* **Items listed in a dataset**:
*** Block opens ***

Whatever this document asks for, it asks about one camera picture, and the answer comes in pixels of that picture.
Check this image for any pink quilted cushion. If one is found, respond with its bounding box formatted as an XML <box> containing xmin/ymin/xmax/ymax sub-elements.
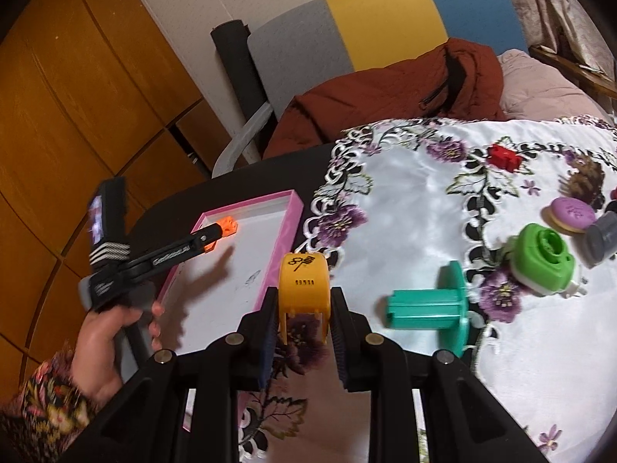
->
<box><xmin>496</xmin><ymin>49</ymin><xmax>610</xmax><ymax>121</ymax></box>

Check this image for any teal plastic spool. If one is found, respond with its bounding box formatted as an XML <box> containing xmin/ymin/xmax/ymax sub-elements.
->
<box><xmin>386</xmin><ymin>260</ymin><xmax>470</xmax><ymax>352</ymax></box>

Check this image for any orange toy block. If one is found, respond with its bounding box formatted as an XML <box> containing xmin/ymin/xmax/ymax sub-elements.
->
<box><xmin>205</xmin><ymin>217</ymin><xmax>240</xmax><ymax>254</ymax></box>

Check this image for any white plastic chair armrest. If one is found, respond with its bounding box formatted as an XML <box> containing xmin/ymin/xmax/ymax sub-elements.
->
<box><xmin>212</xmin><ymin>103</ymin><xmax>273</xmax><ymax>179</ymax></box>

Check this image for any wooden frame rail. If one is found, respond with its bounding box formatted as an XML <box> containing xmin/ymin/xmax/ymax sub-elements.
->
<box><xmin>529</xmin><ymin>44</ymin><xmax>617</xmax><ymax>100</ymax></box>

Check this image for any person's left hand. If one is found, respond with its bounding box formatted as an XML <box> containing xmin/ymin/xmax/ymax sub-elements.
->
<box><xmin>71</xmin><ymin>300</ymin><xmax>163</xmax><ymax>404</ymax></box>

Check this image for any pink tray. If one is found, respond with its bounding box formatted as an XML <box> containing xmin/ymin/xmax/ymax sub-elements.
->
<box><xmin>157</xmin><ymin>190</ymin><xmax>305</xmax><ymax>437</ymax></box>

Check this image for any purple toy cookie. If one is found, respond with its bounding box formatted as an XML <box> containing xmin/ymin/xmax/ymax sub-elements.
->
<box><xmin>544</xmin><ymin>197</ymin><xmax>598</xmax><ymax>235</ymax></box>

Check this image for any wooden wardrobe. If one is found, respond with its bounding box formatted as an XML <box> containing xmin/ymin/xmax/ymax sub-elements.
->
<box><xmin>0</xmin><ymin>0</ymin><xmax>223</xmax><ymax>396</ymax></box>

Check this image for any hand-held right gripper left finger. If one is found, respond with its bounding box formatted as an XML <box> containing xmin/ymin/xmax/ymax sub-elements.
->
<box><xmin>62</xmin><ymin>288</ymin><xmax>281</xmax><ymax>463</ymax></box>

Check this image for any white embroidered floral tablecloth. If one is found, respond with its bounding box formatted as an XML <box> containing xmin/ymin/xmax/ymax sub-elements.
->
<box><xmin>238</xmin><ymin>115</ymin><xmax>617</xmax><ymax>463</ymax></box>

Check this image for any green round toy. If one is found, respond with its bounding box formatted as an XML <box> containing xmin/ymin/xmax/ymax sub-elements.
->
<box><xmin>511</xmin><ymin>223</ymin><xmax>586</xmax><ymax>298</ymax></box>

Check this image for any yellow toy stamp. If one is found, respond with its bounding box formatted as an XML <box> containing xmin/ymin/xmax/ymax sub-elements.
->
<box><xmin>278</xmin><ymin>252</ymin><xmax>333</xmax><ymax>345</ymax></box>

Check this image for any grey yellow blue chair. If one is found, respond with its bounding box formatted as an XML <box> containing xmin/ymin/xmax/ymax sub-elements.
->
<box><xmin>246</xmin><ymin>0</ymin><xmax>528</xmax><ymax>121</ymax></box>

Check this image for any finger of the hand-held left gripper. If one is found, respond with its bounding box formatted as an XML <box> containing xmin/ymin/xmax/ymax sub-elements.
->
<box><xmin>129</xmin><ymin>222</ymin><xmax>228</xmax><ymax>284</ymax></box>

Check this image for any brown quilted jacket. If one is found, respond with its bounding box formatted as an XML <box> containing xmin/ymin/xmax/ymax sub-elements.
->
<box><xmin>263</xmin><ymin>37</ymin><xmax>507</xmax><ymax>160</ymax></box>

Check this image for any grey jar with black lid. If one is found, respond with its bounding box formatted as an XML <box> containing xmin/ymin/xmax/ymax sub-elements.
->
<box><xmin>584</xmin><ymin>212</ymin><xmax>617</xmax><ymax>267</ymax></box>

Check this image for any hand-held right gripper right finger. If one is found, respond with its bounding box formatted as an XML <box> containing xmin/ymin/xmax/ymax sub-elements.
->
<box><xmin>332</xmin><ymin>287</ymin><xmax>550</xmax><ymax>463</ymax></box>

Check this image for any person's left forearm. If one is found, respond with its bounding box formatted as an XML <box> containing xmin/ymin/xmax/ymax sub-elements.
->
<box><xmin>0</xmin><ymin>341</ymin><xmax>99</xmax><ymax>463</ymax></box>

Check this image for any red toy block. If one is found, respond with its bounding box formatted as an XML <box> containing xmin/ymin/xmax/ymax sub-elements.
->
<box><xmin>486</xmin><ymin>144</ymin><xmax>523</xmax><ymax>172</ymax></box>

*** Block closes ***

When a line in the data holds the word "grey", show that line.

Check this image for any grey yellow blue chair. If one is found, respond with its bounding box formatted as an XML <box> containing xmin/ymin/xmax/ymax sub-elements.
Check this image for any grey jar with black lid. If one is found, respond with its bounding box formatted as an XML <box> containing xmin/ymin/xmax/ymax sub-elements.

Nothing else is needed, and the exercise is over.